What needs to be done:
Set down, character for character, everything in the records below from the line holding "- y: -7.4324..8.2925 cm" down to the line holding "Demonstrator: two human", and no other line.

◆ ◆ ◆ ◆ ◆

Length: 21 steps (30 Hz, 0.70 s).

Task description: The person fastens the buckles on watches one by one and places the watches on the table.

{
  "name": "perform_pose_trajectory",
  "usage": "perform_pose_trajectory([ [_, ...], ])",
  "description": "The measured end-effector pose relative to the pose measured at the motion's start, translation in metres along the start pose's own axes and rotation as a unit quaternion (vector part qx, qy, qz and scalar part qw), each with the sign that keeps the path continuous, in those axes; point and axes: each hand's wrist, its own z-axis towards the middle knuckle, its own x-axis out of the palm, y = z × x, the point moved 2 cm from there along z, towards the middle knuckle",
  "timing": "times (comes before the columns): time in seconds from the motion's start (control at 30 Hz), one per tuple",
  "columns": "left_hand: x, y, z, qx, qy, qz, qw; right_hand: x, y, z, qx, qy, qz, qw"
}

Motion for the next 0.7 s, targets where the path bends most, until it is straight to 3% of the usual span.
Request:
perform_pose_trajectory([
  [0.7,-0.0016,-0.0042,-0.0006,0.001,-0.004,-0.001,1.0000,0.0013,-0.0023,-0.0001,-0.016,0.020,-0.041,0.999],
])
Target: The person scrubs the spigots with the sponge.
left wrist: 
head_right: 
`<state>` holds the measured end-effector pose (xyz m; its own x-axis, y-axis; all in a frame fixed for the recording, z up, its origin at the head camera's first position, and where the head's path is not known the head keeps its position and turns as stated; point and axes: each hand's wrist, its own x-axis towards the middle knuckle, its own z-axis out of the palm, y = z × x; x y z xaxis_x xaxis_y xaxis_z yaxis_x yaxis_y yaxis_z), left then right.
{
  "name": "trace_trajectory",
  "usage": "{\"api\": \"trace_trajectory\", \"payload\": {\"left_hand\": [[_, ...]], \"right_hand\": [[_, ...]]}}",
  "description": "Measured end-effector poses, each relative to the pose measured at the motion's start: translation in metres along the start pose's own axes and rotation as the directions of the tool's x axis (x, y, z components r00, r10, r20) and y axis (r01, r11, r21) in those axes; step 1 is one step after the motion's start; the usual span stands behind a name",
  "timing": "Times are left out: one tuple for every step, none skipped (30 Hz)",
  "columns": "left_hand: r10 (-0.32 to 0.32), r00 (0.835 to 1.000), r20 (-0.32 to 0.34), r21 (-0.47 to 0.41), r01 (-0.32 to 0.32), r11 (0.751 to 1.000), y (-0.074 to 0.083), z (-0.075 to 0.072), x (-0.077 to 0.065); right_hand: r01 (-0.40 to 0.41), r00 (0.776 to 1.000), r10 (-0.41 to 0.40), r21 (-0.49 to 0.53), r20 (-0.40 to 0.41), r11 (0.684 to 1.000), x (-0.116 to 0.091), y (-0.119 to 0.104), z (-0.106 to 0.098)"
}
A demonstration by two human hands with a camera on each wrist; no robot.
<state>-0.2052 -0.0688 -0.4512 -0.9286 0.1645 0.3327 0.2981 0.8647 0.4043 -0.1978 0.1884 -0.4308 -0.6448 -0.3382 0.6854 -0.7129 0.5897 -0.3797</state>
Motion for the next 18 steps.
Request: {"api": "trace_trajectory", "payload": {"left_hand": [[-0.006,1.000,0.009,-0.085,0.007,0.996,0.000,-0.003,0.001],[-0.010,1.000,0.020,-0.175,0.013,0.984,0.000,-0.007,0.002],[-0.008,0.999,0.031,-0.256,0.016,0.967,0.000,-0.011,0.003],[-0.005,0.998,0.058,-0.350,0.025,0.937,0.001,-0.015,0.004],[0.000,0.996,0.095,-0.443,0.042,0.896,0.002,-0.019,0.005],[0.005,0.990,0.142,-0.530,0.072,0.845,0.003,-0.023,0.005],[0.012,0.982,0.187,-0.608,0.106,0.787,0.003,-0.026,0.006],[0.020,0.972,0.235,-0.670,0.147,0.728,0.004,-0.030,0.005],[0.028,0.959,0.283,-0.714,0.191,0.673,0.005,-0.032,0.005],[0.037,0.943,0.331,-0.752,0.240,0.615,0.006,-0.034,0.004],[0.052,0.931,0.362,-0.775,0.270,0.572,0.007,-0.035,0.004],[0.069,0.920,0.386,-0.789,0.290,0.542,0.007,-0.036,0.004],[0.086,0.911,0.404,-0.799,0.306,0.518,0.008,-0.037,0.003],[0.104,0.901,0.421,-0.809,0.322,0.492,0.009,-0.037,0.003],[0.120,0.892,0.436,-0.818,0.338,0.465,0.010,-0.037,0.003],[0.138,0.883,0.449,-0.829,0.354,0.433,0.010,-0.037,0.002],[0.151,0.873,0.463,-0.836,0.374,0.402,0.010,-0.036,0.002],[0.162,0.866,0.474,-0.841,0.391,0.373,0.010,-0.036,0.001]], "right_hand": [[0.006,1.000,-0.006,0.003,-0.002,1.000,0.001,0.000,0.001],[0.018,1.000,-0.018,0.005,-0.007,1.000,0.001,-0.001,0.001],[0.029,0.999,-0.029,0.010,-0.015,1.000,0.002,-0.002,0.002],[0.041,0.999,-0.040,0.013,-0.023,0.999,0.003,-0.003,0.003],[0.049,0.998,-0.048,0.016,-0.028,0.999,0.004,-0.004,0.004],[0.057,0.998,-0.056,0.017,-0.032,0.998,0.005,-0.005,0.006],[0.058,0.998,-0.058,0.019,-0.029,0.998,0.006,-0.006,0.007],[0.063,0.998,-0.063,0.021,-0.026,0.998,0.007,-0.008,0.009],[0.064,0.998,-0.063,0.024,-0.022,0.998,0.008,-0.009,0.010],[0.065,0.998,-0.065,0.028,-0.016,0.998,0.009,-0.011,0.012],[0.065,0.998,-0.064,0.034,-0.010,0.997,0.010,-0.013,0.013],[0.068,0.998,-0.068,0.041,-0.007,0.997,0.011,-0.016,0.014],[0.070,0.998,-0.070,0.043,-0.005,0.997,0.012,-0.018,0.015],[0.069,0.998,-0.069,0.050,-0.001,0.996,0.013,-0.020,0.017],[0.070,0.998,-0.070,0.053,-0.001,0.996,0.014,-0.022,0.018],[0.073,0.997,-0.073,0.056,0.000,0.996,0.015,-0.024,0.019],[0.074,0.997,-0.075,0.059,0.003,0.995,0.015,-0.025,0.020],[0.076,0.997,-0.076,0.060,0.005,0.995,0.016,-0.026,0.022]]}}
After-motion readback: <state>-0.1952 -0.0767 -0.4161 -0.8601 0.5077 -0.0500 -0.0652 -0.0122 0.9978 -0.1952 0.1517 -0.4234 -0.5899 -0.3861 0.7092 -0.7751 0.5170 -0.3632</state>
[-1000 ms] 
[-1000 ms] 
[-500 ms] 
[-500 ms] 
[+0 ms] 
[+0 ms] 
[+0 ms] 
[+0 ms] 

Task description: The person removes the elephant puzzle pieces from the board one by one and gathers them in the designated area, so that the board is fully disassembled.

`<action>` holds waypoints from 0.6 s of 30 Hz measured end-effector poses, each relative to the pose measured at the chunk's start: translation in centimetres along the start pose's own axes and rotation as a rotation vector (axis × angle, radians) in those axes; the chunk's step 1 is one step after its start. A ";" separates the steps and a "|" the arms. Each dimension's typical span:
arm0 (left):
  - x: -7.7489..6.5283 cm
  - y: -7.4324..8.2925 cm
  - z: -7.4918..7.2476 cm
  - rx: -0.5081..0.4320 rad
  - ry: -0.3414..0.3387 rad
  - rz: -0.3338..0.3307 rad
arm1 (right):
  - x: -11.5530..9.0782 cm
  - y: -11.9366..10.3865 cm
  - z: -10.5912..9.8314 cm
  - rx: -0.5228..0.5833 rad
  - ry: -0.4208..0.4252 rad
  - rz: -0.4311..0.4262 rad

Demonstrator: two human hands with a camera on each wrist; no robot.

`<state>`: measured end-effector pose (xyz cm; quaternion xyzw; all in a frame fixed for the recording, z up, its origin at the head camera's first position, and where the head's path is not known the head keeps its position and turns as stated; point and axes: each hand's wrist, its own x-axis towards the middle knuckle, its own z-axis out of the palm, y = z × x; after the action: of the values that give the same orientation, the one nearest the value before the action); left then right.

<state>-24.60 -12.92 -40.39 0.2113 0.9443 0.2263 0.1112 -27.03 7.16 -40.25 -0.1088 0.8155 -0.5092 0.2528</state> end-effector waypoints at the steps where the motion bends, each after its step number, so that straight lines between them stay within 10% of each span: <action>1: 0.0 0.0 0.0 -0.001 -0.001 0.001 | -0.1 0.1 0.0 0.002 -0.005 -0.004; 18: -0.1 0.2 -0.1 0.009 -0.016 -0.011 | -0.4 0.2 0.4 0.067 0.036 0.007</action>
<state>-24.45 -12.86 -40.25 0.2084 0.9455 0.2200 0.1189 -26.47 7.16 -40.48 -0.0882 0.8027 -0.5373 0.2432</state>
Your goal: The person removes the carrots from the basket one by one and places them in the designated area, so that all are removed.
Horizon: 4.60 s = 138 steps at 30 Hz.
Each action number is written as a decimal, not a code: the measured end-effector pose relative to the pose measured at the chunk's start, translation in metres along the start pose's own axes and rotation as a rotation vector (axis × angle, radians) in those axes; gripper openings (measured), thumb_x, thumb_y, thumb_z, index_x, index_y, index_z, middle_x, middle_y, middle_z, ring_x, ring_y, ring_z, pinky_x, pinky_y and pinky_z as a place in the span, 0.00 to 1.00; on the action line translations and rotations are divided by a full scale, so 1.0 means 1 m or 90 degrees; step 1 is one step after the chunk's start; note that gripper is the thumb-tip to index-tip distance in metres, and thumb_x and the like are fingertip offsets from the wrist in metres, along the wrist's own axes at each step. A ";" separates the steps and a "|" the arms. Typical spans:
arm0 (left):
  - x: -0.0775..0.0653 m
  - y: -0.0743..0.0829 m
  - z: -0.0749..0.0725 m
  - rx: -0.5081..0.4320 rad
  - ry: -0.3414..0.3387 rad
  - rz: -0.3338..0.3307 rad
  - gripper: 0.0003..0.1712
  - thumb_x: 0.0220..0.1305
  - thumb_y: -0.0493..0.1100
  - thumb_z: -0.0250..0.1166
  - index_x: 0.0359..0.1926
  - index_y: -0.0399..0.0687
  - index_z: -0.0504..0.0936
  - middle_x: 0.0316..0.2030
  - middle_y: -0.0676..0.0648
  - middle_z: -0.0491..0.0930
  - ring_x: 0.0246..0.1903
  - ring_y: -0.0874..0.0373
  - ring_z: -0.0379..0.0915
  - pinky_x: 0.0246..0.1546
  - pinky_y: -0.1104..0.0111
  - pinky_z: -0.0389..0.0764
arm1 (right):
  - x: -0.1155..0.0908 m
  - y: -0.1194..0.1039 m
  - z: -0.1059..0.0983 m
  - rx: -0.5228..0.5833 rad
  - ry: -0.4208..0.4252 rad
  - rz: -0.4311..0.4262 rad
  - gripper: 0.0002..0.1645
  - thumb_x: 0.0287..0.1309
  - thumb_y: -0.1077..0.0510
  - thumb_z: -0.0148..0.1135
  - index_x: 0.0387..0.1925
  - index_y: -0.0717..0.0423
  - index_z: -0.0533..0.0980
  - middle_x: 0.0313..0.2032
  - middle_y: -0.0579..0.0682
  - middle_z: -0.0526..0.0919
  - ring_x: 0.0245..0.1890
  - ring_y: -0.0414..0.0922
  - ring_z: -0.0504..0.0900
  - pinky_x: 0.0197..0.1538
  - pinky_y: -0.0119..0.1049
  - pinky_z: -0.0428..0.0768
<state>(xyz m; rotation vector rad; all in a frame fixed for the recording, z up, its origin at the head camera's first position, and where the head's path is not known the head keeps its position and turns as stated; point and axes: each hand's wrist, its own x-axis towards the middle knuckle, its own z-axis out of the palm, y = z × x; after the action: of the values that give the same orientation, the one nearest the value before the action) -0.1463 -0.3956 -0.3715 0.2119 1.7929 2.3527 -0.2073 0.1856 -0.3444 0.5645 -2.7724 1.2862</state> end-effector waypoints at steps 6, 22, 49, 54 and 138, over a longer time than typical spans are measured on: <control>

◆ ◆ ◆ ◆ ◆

Output for this exercise:
  - y: -7.4324..8.2925 cm
  - z: -7.4918..7.2476 cm
  - rx: -0.5081..0.4320 rad
  - ry: -0.3414..0.3387 rad
  - rz: -0.3338..0.3307 rad
arm1 (right):
  - x: -11.5530..9.0782 cm
  - y: -11.9366..10.3865 cm
  - z: -10.5912..9.8314 cm
  - rx: -0.5228..0.5833 rad
  - ry: -0.4208..0.4252 rad
  - rz: -0.4311..0.4262 rad

Demonstrator: two human hands with a camera on each wrist; no robot.

Nothing else goes with this output.